Over the past 10 years, Gail Simmons has spent more time in Los Angeles than she ever imagined she would. In 2005, she was a year into working as special projects director for Food & Wine magazine (a role she still holds). “I was sitting at my desk one random Tuesday,” Simmons says, “and someone comes up and says, 'Will you go do a screen test for this crazy show?'” Food & Wine was partnering with Bravo on a new show, a move that seemed like a huge gamble for both the magazine and the TV network. That show was Top Chef. “We were all scared to do it,” Simmons recalls. “We had no idea how it would turn out.”

Over drinks at A.O.C.'s bar late one afternoon in early March, Simmons tells me how stunned everyone was — and continues to be — by the way Top Chef has turned out. Thirteen seasons in (the finale of season 13 airs tonight at 9 p.m. on Bravo), the series shows no signs of slowing. 

Simmons recalls having a meal early on with one of the show's producers and asking him how long he thought Top Chef could last. “Best-case scenario, he said, thinking really positively? Three years.” 

The initial two seasons were both filmed in California, the first in San Francisco and the second in a warehouse in downtown L.A. So this season, being back in California seems like coming full circle for Simmons and the show. And she's also seen L.A., and downtown in particular, change hugely in that time. 

“Actually, where we shot Restaurant Wars this season is the same place we shot our second season of Top Chef,” Simmons says. “When we were there in 2006, it was not safe. It was a very different place. We shot several seasons of Top Chef Masters and Top Chef Desserts downtown, and I was living there for months at a time.
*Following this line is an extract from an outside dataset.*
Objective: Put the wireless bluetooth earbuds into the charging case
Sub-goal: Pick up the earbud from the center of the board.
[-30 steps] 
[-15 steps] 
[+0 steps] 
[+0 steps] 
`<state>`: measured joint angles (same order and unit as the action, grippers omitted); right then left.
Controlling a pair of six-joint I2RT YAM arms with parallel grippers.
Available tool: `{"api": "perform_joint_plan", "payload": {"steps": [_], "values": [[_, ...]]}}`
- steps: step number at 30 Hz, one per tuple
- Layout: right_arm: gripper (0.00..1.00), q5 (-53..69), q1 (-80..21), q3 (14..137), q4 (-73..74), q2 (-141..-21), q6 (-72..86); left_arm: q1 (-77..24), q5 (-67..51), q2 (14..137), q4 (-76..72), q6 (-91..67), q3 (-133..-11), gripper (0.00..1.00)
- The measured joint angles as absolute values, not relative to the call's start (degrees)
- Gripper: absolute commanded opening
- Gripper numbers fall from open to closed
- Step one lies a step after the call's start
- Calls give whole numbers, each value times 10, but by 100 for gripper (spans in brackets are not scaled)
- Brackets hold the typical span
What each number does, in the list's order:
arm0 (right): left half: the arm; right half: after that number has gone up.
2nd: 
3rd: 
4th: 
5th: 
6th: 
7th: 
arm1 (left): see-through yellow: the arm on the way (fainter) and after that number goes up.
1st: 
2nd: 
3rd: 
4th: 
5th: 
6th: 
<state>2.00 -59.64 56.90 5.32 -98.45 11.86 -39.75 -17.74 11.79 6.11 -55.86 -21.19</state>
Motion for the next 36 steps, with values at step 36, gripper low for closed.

In 2006 and 2007, when I would tell my friends who live in L.A.  that I was living down there, they’d tell me that downtown L.A. was having a renaissance. And I was like, 'You are fucking lying to me.' There were a handful of good places, but downtown was still pretty gritty. And this year when we came back, it's totally transformed. It’s obvious to people who live here, but to an outsider it’s pretty amazing that it’s become a restaurant destination. There’s so much great stuff there.”

Simmons echoes a chorus of voices, professional eaters from all over the country, who think L.A. is perhaps the top eating city in the United States right now. “I just feel like when I was first here, there were so many places that were more about the restaurant than the food. But now there’s a young generation of chefs really pushing things forward. I live in New York, I should be fighting for the East Coast, but I do think that L.A. is the most exciting city to be eating in right now. Truthfully, over San Francisco, over New York in a lot of ways. The only exception might be New Orleans, but that’s a totally different kind of eating.” 

L.A. doesn't have a contestant who might win this California season of Top Chef. but one of the finalists is from SoCal: Amar Santana is the chef/partner at Broadway by Amar Santana in Laguna Beach and California and Vaca Restaurant in Costa Mesa. But Simmons had lots of nice things to say about L.A.'s Phillip Frankland Lee, whom many saw as this season's villain. 

“I don’t think he meant to play the villain,” she says. “I think he’s very earnest. And I like that about him. I think he just rubbed people the wrong way.”

So what went wrong with Lee? “Phillip produced some beautiful food. I think that there are a number of reasons he didn’t make it farther, and he made it pretty far! I think the thing most chefs forget, because it’s hard to understand, is that we don’t want him to cook his food from Scratch Bar. If we wanted all our chefs to cook the food they cook every day, we would go to their restaurants, and that would be a very different show. The whole point is to take all of them completely out of what they’re used to, take them away from everything they know, and just get them cooking.

“Some people are really good at that,” she adds. “And some people who are super talented, exceptional chefs aren’t that good at it. It's like, all comedians aren’t good at ensemble improv.”

We talk about the history of the show, the effect Top Chef has had on younger cooks, and whether the series is responsible in some ways for the dearth of cooks in America's kitchens. “I’d like to think that every generation looks at the generation before and says, 'When I was a kid…' So that's part of it,” Simmons says. “But to some people, being a chef means you cook for a year, then you get on television. And we are to blame for that a bit. But the truth is, you can’t fake it. You get on Top Chef and the people who win the show are the people who have had the training.  When I can talk to the contestants after the show is done, without fail, every single one of them says, 'It was so much harder than I ever imagined it would be.' It’s easy to get on with a great personality, but you can’t fake being a great cook.”

And with that, she's off in an Uber to eat dinner with friends at Chi Spacca and continue her love affair with our growing food scene.